FPGAs aren't appropriate for high volume - they cost far too much per unit.
(Silicon has massive upfront cost, but very little per unit cost.) FPGAs are
useful in low volume applications and places where the hardware may need to be
modified.

Cell towers were (are?) big users of them because 1) cell specs were changing
frequently and the FPGA behavior could be modified and 2) there weren't enough
cell towers to make the front loaded cost of silicon worth it.

------
zdw
The uphill climb will be getting 3rd party vendors to actually put this in
their chips.

Seeing as WebM/VP8 is only supported on Android really, and won't be supported
on other platforms that use these chips (WP7, chinese linux phones), it's a
gamble to get them into the mainstream chips. Space on a die is extremely
valuable - for example, nVidia left the NEON FPU off their implementation of
the ARM A9 in the Tegra2, to the detriment of quite a few workloads, for the
main reason of shrinking the chip to maintain high volume and lower cost.

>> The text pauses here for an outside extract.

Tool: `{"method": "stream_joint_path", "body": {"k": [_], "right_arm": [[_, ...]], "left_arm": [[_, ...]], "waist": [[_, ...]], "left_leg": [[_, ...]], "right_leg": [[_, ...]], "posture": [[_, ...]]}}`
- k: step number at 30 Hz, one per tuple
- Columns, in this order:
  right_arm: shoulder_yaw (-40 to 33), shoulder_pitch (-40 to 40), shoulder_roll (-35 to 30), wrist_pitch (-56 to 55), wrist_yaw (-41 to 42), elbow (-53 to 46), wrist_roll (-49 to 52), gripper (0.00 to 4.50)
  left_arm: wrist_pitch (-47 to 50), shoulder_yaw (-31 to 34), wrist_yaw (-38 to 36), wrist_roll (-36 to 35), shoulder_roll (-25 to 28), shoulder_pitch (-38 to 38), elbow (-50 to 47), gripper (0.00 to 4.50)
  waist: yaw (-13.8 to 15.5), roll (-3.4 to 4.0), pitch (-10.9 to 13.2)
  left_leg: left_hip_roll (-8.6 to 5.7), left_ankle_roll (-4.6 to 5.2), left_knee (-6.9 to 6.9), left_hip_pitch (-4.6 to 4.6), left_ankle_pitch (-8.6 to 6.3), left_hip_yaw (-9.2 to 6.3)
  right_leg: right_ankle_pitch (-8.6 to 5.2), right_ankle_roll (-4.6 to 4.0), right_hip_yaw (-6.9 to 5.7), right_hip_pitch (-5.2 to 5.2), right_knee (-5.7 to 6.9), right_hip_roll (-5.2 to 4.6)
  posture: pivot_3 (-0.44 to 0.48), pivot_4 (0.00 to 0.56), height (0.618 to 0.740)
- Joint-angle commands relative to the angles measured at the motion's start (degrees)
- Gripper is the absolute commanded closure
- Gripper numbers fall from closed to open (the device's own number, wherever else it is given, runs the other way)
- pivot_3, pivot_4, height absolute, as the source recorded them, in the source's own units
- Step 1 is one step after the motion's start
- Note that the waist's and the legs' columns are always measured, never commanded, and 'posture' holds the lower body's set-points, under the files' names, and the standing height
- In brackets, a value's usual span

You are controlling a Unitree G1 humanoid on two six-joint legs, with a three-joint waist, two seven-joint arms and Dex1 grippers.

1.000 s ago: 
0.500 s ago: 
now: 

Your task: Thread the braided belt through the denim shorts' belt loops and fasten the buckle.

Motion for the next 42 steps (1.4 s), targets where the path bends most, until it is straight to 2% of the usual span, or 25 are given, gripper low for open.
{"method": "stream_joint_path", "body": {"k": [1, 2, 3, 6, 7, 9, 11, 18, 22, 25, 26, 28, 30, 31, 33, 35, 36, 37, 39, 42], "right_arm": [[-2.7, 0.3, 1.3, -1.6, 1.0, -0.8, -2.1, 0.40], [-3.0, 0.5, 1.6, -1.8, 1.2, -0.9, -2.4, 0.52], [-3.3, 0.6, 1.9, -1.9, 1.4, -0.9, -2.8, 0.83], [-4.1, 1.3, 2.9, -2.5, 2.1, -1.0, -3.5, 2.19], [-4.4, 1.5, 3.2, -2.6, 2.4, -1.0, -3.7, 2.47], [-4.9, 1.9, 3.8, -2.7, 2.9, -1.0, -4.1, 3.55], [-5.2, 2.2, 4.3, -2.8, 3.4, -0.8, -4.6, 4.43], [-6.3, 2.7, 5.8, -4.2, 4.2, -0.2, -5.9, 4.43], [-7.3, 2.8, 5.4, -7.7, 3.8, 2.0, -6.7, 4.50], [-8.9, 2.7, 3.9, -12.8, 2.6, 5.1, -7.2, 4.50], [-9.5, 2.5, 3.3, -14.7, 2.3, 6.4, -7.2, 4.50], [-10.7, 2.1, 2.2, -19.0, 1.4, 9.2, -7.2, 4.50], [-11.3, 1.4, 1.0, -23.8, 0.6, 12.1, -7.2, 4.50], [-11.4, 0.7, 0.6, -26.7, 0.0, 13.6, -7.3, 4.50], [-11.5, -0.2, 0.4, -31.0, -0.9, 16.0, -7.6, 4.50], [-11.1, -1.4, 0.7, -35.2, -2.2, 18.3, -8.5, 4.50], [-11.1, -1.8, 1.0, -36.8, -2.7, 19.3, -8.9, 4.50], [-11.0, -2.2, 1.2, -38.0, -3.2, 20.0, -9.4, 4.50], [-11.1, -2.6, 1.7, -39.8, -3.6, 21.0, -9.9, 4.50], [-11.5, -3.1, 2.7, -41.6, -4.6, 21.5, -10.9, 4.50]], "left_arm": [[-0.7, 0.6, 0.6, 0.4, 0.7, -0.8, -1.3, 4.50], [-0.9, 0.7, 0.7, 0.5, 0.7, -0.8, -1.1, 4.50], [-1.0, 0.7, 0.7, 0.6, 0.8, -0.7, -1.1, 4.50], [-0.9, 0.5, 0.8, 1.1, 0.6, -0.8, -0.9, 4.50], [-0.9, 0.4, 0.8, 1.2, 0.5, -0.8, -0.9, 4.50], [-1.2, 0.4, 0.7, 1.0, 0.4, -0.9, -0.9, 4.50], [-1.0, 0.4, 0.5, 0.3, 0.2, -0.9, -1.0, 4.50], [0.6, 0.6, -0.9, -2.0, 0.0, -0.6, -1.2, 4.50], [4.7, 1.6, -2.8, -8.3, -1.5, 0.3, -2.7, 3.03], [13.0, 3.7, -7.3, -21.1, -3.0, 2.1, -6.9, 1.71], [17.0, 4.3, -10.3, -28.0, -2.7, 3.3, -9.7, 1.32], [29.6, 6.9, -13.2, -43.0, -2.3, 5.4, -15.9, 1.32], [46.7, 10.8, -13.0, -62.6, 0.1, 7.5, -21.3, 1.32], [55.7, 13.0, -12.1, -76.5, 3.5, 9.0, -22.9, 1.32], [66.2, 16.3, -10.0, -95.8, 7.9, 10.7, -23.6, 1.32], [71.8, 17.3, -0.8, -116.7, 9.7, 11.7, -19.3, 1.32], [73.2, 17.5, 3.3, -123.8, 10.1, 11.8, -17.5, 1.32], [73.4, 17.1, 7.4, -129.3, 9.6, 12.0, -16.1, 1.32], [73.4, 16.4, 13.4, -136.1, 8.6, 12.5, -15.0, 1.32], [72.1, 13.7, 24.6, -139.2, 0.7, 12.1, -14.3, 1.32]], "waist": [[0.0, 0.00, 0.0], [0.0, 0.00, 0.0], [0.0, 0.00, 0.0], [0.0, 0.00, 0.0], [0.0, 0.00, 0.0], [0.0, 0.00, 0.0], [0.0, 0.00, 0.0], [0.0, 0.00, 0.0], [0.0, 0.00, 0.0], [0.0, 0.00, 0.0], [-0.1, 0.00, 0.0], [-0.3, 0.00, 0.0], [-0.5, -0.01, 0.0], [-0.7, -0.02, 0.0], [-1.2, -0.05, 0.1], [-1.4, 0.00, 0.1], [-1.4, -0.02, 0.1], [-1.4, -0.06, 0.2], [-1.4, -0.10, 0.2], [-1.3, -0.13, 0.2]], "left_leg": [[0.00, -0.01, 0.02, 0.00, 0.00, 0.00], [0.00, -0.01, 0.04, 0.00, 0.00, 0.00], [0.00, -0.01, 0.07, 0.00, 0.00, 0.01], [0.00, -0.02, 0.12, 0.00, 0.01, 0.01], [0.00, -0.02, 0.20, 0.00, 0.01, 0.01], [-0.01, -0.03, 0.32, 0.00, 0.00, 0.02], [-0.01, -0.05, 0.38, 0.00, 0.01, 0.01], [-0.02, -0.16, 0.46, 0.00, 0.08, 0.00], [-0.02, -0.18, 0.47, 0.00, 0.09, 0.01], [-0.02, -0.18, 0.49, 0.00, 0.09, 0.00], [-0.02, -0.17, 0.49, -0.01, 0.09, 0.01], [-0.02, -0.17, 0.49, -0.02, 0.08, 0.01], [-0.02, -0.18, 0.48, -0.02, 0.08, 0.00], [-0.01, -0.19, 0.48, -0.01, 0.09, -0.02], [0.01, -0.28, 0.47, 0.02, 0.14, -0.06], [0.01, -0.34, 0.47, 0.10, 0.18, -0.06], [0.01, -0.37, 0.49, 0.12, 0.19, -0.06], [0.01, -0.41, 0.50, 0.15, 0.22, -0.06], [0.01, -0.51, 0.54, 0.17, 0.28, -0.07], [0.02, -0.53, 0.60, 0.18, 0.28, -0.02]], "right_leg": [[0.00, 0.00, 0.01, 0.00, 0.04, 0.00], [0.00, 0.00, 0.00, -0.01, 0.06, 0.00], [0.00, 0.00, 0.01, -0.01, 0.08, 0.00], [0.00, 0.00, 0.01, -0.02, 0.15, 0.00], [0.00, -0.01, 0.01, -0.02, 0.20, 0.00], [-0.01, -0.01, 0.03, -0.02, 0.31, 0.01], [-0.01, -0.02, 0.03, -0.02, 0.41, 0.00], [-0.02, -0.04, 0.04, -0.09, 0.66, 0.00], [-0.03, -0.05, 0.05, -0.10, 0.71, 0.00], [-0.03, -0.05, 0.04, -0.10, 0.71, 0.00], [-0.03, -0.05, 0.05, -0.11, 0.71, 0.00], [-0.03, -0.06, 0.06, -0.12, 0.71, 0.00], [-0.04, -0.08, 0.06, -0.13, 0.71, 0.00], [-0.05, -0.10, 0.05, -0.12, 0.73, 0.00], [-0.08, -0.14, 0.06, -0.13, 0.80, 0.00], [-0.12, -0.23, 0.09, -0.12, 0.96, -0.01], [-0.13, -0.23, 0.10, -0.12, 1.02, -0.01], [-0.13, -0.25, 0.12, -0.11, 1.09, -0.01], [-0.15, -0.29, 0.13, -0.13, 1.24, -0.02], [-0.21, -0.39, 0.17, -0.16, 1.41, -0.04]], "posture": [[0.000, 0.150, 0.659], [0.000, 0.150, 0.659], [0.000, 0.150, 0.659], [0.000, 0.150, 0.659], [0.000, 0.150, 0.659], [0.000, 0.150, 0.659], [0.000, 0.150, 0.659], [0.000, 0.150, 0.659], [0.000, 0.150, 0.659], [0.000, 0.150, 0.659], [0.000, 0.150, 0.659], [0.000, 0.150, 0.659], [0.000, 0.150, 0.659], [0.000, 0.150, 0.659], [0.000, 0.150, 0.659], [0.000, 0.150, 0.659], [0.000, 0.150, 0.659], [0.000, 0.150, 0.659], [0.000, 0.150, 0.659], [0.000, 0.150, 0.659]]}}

I'm going to guess at least a year or two before we see phones with this
hardware encoder. The big issue is network effect - this is designed for
videoconferencing, and thus both ends have to have the HW encoder for it to
not drain battery life.

I'm thinking this will be a very slow, very long uptake, especially when there
have been H.264 implementations in the wild for years now. Ideally, someone
will come along with a combined dual codec VP8/H.264 encoding block (as the
formats share a lot of internal functionality) that uses less die space than
having two separate blocks, and software vendors will just get to choose which
format to support.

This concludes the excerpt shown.